Aerosol pollution has a shorter-lived effect on temperature than greenhouse gases. These particles typically rain out within a week or so, whereas greenhouse gases can remain airborne for many decades.
It’s unclear just how much aerosol particles have been counteracting the effect of global warming from excess greenhouse gases. However, an analysis by Andreae and colleagues reported in Nature suggests the future warming could be worse than even high-end projections if the cooling effect of aerosols have played a strong role in dampening the observed temperature rise.5
The skill of GCMs in capturing climate variability is more difficult to assess than their ability to reproduce average conditions for a few reasons.1
For one, the models are developed using data for the present climate, which doesn’t necessarily capture the full range of variability that will be found in the future. Past climates have a greater range of variability, but reconstructions of past climate from natural archives like tree-rings and ice cores contain more uncertainty than modern, instrumental obeservations of climate. This uncertaintly hinders testing of the models with past observations.
Furthermore, climate itself is complex. Ongoing research continues to shed light on the many factors influencing the variability of different climate patterns.
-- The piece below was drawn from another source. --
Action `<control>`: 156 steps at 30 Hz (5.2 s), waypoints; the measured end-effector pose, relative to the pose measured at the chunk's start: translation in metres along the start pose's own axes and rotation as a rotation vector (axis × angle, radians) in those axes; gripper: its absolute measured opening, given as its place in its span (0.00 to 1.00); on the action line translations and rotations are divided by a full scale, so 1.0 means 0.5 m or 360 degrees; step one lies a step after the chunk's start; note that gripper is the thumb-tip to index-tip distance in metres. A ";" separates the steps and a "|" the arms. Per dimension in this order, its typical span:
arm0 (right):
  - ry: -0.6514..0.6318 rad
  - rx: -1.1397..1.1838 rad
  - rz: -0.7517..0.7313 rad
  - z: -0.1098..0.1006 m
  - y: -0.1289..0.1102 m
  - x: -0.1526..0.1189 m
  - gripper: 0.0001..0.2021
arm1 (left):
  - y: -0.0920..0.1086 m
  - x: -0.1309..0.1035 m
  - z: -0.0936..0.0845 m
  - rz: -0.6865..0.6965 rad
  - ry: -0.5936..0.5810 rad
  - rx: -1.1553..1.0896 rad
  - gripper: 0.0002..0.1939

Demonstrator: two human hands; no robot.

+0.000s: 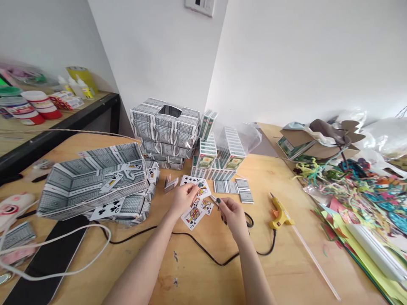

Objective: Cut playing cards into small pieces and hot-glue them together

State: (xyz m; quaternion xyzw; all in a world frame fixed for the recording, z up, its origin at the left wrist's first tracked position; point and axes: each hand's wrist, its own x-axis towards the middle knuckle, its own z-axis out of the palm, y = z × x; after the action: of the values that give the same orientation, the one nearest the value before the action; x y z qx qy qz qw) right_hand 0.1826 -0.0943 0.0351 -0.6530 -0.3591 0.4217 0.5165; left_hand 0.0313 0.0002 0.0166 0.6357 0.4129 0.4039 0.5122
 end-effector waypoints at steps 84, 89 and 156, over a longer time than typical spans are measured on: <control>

Still, the factors themselves interact, as do climate patterns. This is particularly true for precipitation patterns affecting the Southwest.
- Reichler, T., and J. Kim. 2008. How well do coupled models simulate today’s climate? Bulletin for the American Meteorological Society, 89(3): 303-311.
- Bader, D.C., et al. 2008. Climate models: An assessment of strengths and limitations. A Report by the U.S. Climate Change Science Program and the Subcommittee on Global Change Research. Department of Energy, Office of Biological and Environmental Research, Washington, D.C.
- Senior, C.A., and J.F.B. Mitchell, 1993. Carbon dioxide and climate: The impact of cloud parameterization. Journal of Climate, 6: 5-12.
- Andreae, M.O., et al. 2004. Smoking rain clouds over the Amazon. Science, 303: 1337-1342.
- Andreae, M.O., C.D. Jones and P.M. Cox, 2005. Strong present-day aerosol cooling implies a hot future. Nature, 435: 1187-1190.